第3章 入学
「いずくん」
「いずくんは、きっと成功する。」
ーーー
当時の僕たちは4,5歳で、「いずくくん」とは舌足らずで言えなくて、”く”がくっ付いた。
もうひとりの幼馴染、かっちゃんーー爆豪勝己は、やれば何でも出来てしまうタイプで、ガキ大将の乱暴者。
良し悪しは兎も角、自信に満ちたかっちゃんは憧れでもあったが、個性が発現してからは、それが悪い方向へ加速した。
僕たちの出会いは、その街で一番広い公園。
ヒーローごっこをするかっちゃん達に、無個性の僕は入れなくて、たった二つのブランコに並んで、漸く空いたそれに乗ろうとした。
「邪魔だ、デク!」
突き飛ばされて肘を擦りむいた。痛みで目に薄い水膜が張られたのが分かる。
「酷いよ、かっちゃん‼︎」
「アァ?んだよ!」
掌をこちらに向けて、バチバチと爆破して見せられて、今日も僕は何も言えずに俯いてしまう。

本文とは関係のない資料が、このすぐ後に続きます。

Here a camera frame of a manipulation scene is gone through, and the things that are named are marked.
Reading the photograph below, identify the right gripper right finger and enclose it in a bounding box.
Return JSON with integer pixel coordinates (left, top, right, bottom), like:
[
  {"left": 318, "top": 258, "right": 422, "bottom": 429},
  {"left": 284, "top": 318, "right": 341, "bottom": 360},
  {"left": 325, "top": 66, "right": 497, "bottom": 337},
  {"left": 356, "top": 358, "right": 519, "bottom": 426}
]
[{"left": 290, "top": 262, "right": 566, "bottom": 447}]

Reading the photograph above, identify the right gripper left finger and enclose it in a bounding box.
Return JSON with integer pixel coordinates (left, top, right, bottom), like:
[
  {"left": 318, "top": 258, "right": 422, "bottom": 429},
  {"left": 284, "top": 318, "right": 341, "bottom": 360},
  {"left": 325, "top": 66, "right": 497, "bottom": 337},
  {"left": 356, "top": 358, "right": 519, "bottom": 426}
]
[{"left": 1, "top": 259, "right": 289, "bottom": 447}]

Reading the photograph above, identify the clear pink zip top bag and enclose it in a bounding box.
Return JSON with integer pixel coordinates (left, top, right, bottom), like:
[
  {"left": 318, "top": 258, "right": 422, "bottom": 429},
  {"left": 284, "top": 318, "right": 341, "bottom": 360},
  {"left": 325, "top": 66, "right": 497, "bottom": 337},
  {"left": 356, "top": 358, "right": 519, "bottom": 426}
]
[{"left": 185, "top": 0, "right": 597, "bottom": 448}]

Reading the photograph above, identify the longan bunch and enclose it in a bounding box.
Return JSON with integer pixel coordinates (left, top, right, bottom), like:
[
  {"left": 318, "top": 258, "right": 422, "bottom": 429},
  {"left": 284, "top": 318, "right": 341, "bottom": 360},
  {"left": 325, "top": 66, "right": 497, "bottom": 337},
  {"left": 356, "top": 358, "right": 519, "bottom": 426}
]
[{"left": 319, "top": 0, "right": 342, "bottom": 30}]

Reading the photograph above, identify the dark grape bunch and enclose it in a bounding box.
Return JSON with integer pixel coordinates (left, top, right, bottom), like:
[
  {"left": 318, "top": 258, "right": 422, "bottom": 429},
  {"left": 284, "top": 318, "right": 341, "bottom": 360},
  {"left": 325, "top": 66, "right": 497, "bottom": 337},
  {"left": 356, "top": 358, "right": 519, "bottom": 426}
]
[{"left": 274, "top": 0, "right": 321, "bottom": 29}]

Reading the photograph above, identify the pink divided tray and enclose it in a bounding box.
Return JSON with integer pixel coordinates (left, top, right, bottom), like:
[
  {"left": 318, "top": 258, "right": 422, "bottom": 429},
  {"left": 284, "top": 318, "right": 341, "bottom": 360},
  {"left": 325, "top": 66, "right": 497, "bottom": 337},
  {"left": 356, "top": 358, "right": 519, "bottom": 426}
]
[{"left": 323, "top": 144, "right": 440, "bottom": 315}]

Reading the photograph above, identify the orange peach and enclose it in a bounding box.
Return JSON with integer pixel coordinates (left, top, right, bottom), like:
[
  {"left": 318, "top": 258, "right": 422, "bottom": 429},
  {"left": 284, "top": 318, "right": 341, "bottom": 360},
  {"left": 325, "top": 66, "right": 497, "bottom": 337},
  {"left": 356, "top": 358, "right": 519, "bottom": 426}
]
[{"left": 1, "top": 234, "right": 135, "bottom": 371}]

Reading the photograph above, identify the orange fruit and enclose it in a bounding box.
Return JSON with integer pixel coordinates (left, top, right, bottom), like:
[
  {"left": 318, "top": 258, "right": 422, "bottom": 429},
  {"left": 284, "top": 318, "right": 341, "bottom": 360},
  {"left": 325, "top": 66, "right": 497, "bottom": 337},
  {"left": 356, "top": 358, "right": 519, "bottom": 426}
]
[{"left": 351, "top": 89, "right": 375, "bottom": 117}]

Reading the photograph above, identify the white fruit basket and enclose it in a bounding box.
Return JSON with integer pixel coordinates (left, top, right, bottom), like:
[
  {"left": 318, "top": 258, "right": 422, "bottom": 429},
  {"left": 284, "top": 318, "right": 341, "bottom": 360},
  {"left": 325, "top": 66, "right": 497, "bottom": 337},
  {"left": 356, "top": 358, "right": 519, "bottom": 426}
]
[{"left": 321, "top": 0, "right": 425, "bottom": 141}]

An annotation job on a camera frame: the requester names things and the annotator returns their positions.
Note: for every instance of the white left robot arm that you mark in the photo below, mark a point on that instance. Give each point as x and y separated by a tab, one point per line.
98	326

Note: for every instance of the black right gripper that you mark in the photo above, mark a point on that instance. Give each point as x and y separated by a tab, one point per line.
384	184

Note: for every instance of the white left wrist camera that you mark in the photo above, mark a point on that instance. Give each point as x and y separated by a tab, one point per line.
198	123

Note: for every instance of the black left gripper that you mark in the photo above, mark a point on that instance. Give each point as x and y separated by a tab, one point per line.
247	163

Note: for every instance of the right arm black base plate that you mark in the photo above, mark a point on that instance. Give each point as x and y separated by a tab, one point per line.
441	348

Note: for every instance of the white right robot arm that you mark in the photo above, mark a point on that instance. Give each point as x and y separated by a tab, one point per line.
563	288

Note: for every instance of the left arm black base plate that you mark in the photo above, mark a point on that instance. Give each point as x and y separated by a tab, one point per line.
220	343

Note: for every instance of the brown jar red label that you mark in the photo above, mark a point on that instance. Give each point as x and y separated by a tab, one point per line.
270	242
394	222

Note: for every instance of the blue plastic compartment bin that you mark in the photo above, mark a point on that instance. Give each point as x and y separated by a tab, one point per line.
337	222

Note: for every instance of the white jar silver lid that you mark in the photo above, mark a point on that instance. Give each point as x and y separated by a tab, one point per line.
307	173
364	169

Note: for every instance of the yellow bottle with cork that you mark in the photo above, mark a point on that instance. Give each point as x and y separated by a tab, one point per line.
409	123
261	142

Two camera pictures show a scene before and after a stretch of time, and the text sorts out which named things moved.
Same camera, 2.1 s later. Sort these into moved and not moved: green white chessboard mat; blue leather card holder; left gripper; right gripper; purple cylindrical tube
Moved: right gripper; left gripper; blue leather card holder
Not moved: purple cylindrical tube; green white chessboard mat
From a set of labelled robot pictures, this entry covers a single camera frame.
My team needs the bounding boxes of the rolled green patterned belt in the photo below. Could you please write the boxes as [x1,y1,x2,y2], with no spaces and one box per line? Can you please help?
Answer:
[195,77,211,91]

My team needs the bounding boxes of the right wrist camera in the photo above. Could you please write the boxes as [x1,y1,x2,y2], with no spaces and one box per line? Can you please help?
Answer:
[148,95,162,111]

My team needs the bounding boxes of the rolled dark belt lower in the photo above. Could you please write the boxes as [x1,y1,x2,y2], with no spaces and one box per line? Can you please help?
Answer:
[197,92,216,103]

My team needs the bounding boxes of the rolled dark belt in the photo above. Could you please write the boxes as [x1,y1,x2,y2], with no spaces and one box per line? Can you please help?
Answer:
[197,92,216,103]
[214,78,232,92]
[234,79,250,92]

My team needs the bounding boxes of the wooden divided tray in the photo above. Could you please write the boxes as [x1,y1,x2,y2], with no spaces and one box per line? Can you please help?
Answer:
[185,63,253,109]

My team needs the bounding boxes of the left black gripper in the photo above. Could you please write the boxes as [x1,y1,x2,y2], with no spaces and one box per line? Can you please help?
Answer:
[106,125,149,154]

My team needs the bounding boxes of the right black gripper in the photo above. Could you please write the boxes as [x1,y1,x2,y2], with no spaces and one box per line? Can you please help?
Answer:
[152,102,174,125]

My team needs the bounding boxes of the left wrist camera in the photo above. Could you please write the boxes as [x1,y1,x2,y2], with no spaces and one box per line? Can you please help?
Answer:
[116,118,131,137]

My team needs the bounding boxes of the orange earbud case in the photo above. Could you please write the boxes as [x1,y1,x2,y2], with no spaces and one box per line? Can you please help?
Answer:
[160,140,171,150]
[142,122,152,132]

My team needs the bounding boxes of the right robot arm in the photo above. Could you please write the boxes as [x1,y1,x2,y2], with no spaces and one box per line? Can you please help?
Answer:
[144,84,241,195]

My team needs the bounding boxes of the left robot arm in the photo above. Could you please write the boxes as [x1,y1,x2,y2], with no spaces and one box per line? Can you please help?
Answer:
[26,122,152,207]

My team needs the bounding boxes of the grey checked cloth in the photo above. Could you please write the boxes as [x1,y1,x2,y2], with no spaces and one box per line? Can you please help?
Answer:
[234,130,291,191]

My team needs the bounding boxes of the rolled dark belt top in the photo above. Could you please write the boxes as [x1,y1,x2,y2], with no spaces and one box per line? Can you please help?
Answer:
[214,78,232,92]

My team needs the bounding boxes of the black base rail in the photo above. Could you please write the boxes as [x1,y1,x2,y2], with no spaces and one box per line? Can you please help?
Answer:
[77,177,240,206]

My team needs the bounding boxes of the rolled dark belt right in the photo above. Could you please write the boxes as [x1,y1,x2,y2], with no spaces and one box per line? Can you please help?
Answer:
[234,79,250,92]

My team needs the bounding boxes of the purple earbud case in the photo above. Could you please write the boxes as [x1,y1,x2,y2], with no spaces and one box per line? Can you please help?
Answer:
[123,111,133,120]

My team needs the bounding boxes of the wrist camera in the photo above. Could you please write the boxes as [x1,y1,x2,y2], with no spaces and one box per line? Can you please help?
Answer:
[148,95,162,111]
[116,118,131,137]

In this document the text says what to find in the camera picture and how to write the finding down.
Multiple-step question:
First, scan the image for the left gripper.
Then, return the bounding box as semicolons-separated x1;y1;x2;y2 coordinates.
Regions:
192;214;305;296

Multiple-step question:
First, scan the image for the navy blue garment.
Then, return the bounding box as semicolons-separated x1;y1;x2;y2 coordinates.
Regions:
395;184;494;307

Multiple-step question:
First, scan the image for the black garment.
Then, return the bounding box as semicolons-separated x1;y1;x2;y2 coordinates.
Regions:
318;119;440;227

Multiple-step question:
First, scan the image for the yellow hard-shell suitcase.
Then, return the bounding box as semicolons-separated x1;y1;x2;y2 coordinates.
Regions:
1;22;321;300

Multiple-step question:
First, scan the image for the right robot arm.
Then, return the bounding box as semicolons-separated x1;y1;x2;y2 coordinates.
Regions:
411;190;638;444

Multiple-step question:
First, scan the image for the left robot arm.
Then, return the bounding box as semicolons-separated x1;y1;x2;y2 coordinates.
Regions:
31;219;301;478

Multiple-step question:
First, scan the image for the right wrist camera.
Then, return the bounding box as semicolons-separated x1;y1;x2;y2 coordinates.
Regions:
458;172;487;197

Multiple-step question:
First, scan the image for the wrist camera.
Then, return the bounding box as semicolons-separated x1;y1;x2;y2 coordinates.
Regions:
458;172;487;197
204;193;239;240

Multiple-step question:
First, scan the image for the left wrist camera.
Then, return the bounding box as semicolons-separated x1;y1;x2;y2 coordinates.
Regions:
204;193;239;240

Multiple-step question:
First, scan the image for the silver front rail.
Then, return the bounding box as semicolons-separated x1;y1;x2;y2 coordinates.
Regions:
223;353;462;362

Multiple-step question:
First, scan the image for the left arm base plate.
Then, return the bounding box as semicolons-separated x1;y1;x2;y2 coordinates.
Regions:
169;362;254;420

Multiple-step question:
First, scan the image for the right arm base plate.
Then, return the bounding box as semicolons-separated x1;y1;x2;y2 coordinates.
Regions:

悲しさとか、悔しさとか、色んなものが込み上げてきて、それらが全部涙になった。
「ア?なんだお前」
かっちゃんの声に顔を上げると、三つ編みをした白髪の少女が目に入った。髪と同じ色の睫毛が長く、その奥の蒼の目がまっすぐかっちゃんを射抜いていた。
たしか、同じ幼稚園の癒守エマちゃんだ。
その子が、漕ぎ始めようとしていたかっちゃんのブランコを止めていた。
「順番、その子が先。」
「は?急に出てきて何だよお前!」
「君、大丈夫?」
「無視してんじゃねえ!」
ブランコに手を掛けたまま、こちらを見て首を傾げる。
この時から僕は女の子に不慣れで、顔が熱くなった。
「爆豪勝己くんだよね。」
「んだよ!」
かっちゃんの怒鳴りも意に介さずに、自分のペースで話を進める。
初めてかっちゃんと対等に話せる人に出会った僕は、あわあわしながら二人を見ていた。
「ヒーローになるなら、”そういうこと”は君の足を引っ張るよ」
「〜〜っ‼︎」
何も言えなくなったかっちゃんの、ブランコを掴んでいた手が緩んだ。その手をエマちゃんは掴んで立たせると、僕の方にそのまま引っ張ってきた。
「はい」
エマちゃんは、僕とかっちゃんの手を掴んで引き寄せた。
何を、とは言わなくても分かった。
「わ、りぃ…」
「う、うん…」
不思議な、仲直りの握手だった。